## The task:
Write out the data exactly as given, dropping every picture.

## Input data:
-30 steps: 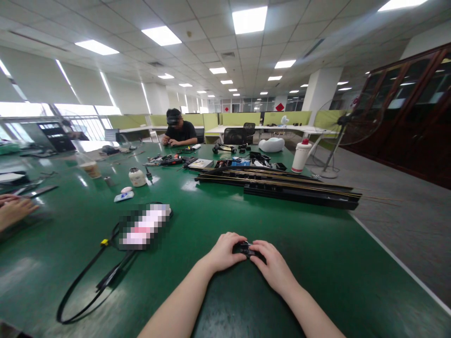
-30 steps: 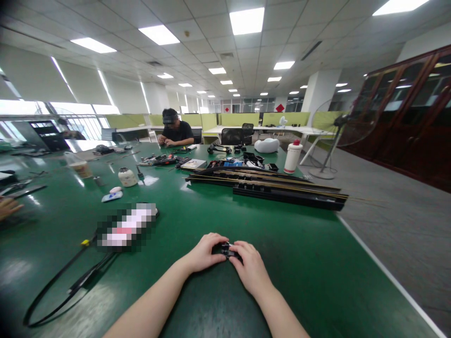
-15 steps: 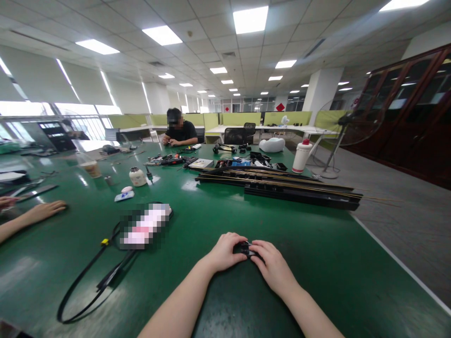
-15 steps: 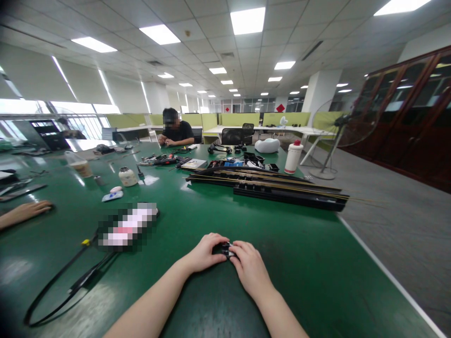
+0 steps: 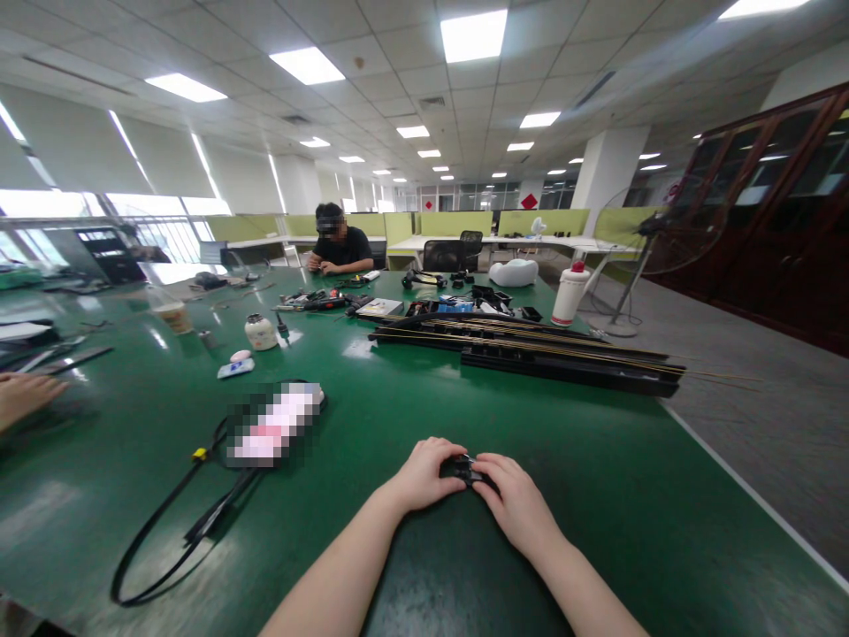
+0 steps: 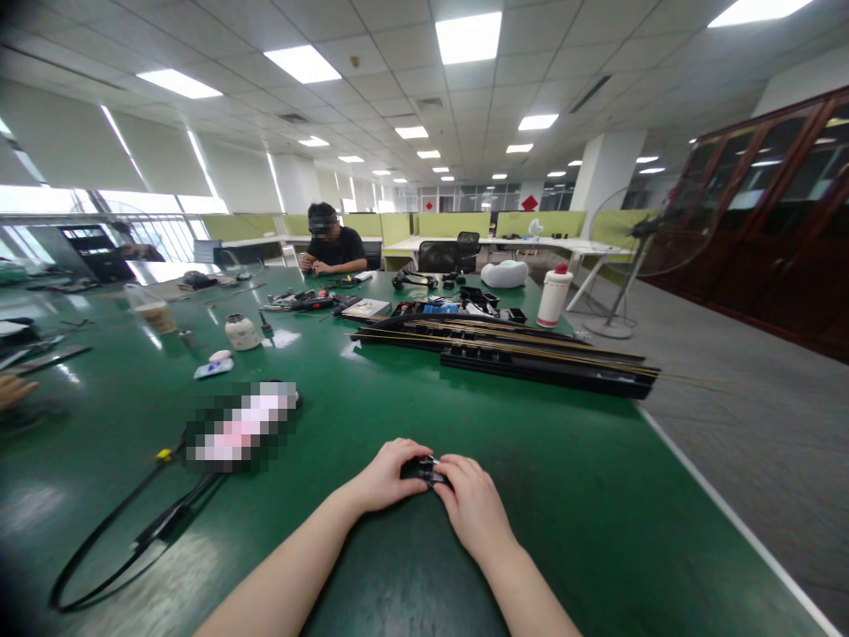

## Your response:
-30 steps: 
-30 steps: 
-15 steps: 
-15 steps: 
+0 steps: 
+0 steps: 

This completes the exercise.